Characterization of Micro-sponges:

Particle Size and Size Distribution: Particle size and size distribution of microsponges affect the texture and stability of the formulation and affect drug release. So, it is a very crucial step for microsponge formulation. Particle size and size distribution of loaded and unloaded microsponges are evaluated by using laser light diffract geometry. To study the effect of particle size on drug release, a graph of cumulative percentage drug release vs. particle size will be plotted against time ^{26, 33}.

Morphology and Surface Topography: To study morphology and surface topography, micro sponges are coated with gold-palladium under an argon atmosphere at room temperature, then examined using Scanning electron microscopy (SEM) or Transmission electron microscopy (TEM) ³⁴.

Determination of Loading Efficiency and Production Yield: The loading efficiency percentage of microsponges can be calculated by using the following equation ³⁵:

Loading Efficiency (%) = (Actual Drug Content in Microsponges) / (Theoretical Drug Content) × 100

The production yield of microsponges can be determined by accurately calculating the initial weight of the raw materials and the final weight of the microsponge obtained.

Production yield = (Practical mass of microsponges) / (Theoretical mass (polymer + drug) × 100

Compatibility Studies: Compatibility study of drugs with excipients can be studied by Fourier Transform Infra-red spectroscopy (FT-IR). Differential scanning colorimetry (DSC) and powder X-ray diffraction (XRD) are used to study the effect of polymerization on the crystallinity of the drug. For DSC, approximately weigh and seal 5 mg of sample in an aluminum pan and then run it at a heating rate of 15 °C/min over a temperature range 25-430 °C in nitrogen atmosphere ³⁶.

Characterization of Pore Structure: Pore volume and diameter of microsponges are crucial in controlling the intensity and duration of action of active ingredients. Pore diameter of microsponges also shows the effect in the movement of active ingredients into the vehicle in which the material is dispersed.

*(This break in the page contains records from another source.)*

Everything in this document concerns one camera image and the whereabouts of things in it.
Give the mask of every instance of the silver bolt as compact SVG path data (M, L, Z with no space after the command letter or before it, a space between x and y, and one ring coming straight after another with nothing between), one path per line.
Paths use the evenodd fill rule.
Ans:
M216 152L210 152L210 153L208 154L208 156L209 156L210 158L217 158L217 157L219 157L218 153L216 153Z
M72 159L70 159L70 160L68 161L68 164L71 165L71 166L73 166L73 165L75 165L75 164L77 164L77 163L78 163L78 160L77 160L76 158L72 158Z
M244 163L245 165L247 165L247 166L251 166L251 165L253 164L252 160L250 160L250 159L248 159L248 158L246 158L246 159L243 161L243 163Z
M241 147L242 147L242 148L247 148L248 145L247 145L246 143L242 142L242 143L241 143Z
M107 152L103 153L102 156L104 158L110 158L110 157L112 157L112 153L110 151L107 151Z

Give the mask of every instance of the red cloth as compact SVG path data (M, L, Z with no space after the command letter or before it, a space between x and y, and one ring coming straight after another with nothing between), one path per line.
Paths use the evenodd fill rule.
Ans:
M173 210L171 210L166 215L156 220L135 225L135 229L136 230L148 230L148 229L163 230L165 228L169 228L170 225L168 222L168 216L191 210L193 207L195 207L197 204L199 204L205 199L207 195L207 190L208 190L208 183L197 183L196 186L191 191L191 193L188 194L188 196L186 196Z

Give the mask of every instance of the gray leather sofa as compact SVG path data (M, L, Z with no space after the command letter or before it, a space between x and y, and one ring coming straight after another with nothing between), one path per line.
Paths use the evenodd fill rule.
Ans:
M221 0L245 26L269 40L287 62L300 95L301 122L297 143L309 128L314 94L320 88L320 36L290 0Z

The effect of pore diameter and volume on release rate of drug can be studied by Mercury intrusion porosime try. It also helps in determining total pore surface area, average pore diameters, pore size distribution, shape, morphology, bulk and apparent density of the pores ³⁴.

Determination of True Density: The true density of micro-spherical particles can be determined using an ultra-pycnometer under helium gas and is calculated from a mean of repeated determinations ³⁷.

Resiliency Viscoelastic Properties: Micro sponges can be made softer or rigid according to the needs of formulation by modifying its Resiliency viscoelastic properties. Increased cross-linking leads to a slow drug release rate.

Hence resiliency of Micro sponges is studied and optimized as per the need by considering release as a function of cross-linking with time ³⁸.

In-vitro Release Studies: USP XXIII dissolution apparatus equipped with a modified basket consisted of 5 µm stainless steel mesh is used to perform the In-vitro release studies of mico sponges. The apparatus is run at 150 rpm at37 °C to measure dissolution rate. The selection of dissolution medium depends upon the solubility of active ingredients to maintain sink conditions. The samples are withdrawn at regular time intervals and analyzed by suitable analytical methods (UV spectrophotometer ³⁹.

Polymer / Monomer Composition: The selection of monomer is done depending on the characteristics of the drug which reside inside it and the vehicle in which the drug gets dispersed. The partition coefficient between the vehicle and the microsponge system and the release rate of the drug depends on polymer composition. The drug release also depends on several factors such as particle size, drug loading, and polymer composition. The release of drugs from micro-sponge systems of different polymer compositions can be studied by plotting cumulative percentage drug release against time. To check the compatibility of drug with the polymer, different drug-polymer combinations are made, and their drug release profile is studied ^{40, 41}.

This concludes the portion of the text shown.